"The Omen" (1976)


The first time I watched this was quite an experience. This is a scary movie. It’s like the anti-Christmas story. Robert Thorn is the ambassador of the United State, and who’s wife has a stillborn child, born on sixth day of the sixth month at six o’clock in the morning. Without her knowing however, he substitutes another baby as theirs. Five years later, a series of gruesomely curious deaths begin to take place around the Thorn family. A question is raised: could the son they’ve been raising, in fact be the devil’s child? Directed by Richard Donner, and starring Gregory Peck, Lee Remick, Harvey Spencer Stephans, Billie Whitelaw and David Warner, this is a horror classic not the be missed.

Aside from the creepy dog and nanny, horrific deaths, and spine-chilling score, this film actually has a very intricately woven plot line. I like the details and dropping of hints we are given throughout the film. It’s taken real passages from the Bible and fitted them into the story, which of course is going to add buckets to the tension and make the audience wonder. It probably makes the movie feel more realistic too which is obviously going to make it more frightening. I think the whole 666 thing is sort of class and how they’ve worked it into the plot is really quite clever. The very notion that the child, Damien, could be the evil one of the story appears absurd as he is actually quite a dotey child. You’re sort of reluctant to believe he could be, and you can’t help but feel so sorry for his mother knowing how much she’d wanted a child...and this was what she got...

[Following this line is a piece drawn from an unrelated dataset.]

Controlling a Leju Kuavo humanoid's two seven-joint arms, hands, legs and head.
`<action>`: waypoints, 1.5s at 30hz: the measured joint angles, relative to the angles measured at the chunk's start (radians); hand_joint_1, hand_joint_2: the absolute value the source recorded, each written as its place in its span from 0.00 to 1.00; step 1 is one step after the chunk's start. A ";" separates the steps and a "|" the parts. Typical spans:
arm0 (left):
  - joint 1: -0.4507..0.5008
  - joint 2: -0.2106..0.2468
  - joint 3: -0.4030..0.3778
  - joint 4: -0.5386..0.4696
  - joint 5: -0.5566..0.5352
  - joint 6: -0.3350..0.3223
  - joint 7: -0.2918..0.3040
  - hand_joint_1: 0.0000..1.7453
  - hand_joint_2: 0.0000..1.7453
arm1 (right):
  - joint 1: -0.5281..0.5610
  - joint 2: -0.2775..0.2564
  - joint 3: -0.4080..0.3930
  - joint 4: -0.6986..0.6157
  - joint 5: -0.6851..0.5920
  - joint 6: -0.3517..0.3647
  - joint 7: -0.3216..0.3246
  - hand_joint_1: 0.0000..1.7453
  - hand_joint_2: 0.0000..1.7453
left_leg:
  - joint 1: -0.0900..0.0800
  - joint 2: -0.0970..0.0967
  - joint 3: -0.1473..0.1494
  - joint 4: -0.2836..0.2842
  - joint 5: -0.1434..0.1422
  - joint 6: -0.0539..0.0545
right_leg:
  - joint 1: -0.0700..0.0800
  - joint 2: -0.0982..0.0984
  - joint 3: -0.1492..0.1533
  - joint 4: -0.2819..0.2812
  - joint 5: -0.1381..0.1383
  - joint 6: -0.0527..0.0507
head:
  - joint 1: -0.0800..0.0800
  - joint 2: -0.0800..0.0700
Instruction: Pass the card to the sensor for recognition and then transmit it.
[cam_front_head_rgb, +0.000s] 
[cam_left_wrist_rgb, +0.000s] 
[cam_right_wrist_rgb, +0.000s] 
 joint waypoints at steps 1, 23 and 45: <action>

The music is ferociously unsettling. Absolutely frightening. It adds so much to the atmosphere of the film. I think it’s the choir-like aspect; it’s terrifying. Listen to it in the dark...I dare you.

LISTEN HERE:


There at least four particularly grisly deaths throughout the whole movie. The first of which I got an awful fright the first time I saw it. Spoiler: the nanny hangs herself but I never saw the rope and next thing she just jumped off the window sill...I nearly died. I won’t go into the others because I don’t want to spoil the movie for you if you haven’t seen it but among them was impalement and deputation. (Lovely) There is one moment in which Robert Thorn and Father Brennan go to this old monastery trying to find the origins of Damien’s real mother and they meet this priest whose face is horribly disfigured following a fire. I nearly died when they gave a glimpse of his face. It was terrifying and such an image will undoubtedly stay with you after the end credits. Oh it really is just...*shudders* Like that, the frights are pretty great, but also the film as a whole is quite terrifying too, which reels you in further, enabling you to get a bigger fright when those moments come. That, and the great details in the plot, is why I think this movie is so worth the experience. I’m only glad it was in the morning I watched it first so I had the day to recover afterwards!! Haha.


This movie was among the most successful in the horror genre, not only popular for its eerie storyline, but also for the so-called “Curse of the Omen”. Several freaky events took place during the filming of the film that are really quite astonishing:

  • Two months before filming began, the son of lead actor Gregory Peck, who plays Robert Thorn, shot himself. Gregory Peck also narrowly escaped a plane crash when he cancelled his flight reservation. All passengers on board perished.
  • Scriptwriter David Seltzer’s plane was hit by lightning as it traversed across the Atlantic.
  •   A few weeks later, executive Mace Newfeld, also experienced a similar occurrence during a flight to Los Angeles.
  •  An animal handler helped the cast and crew of 1976 film shoot the “crazy baboon” scene and help them work with the animals correctly. He was attacked by a lion, two weeks later – pulled by the head and said to have been eaten alive.
  • The freakiest of all these coincidences is when John Richardson, the set designer, created the rather macabre scene involving decapitation. While in Holland in August 1976, he and his assistant were struck by a freakishly unfortunate fate: they fell victims to a head-on collision, where this assistant was herself cut in half, similar to that which was designed for the film. It happened on a Friday 13th near a road sign which says “Ommen 66.6 km.” That’s...That’s just mad.

There was a remake done in 2006 but I have yet to watch it. I read recently that this of course also brought along its own little freakish coincidences:
  •   John Moore, director of the 2006 remake, reportedly spent a whole day filming the scene where Robert Thorn would discover the ominous birthmark on his adopted son. However, the footage resulting from the hard day’s work was lost when 13,500 feet of film were mysteriously destroyed in the processing lab. Apparently no explanation was ever found.
  •    The actor of Father Brennan in the 2006 remake, became the victim of the curse when his brother is reported to have died after drawing an ominous combination during a card game. Oh yes: three sixes....dun, dun, dawwww.

If I haven’t convinced you already, I think if a proper scary movie is what you’re in search of...this is the one that will do it!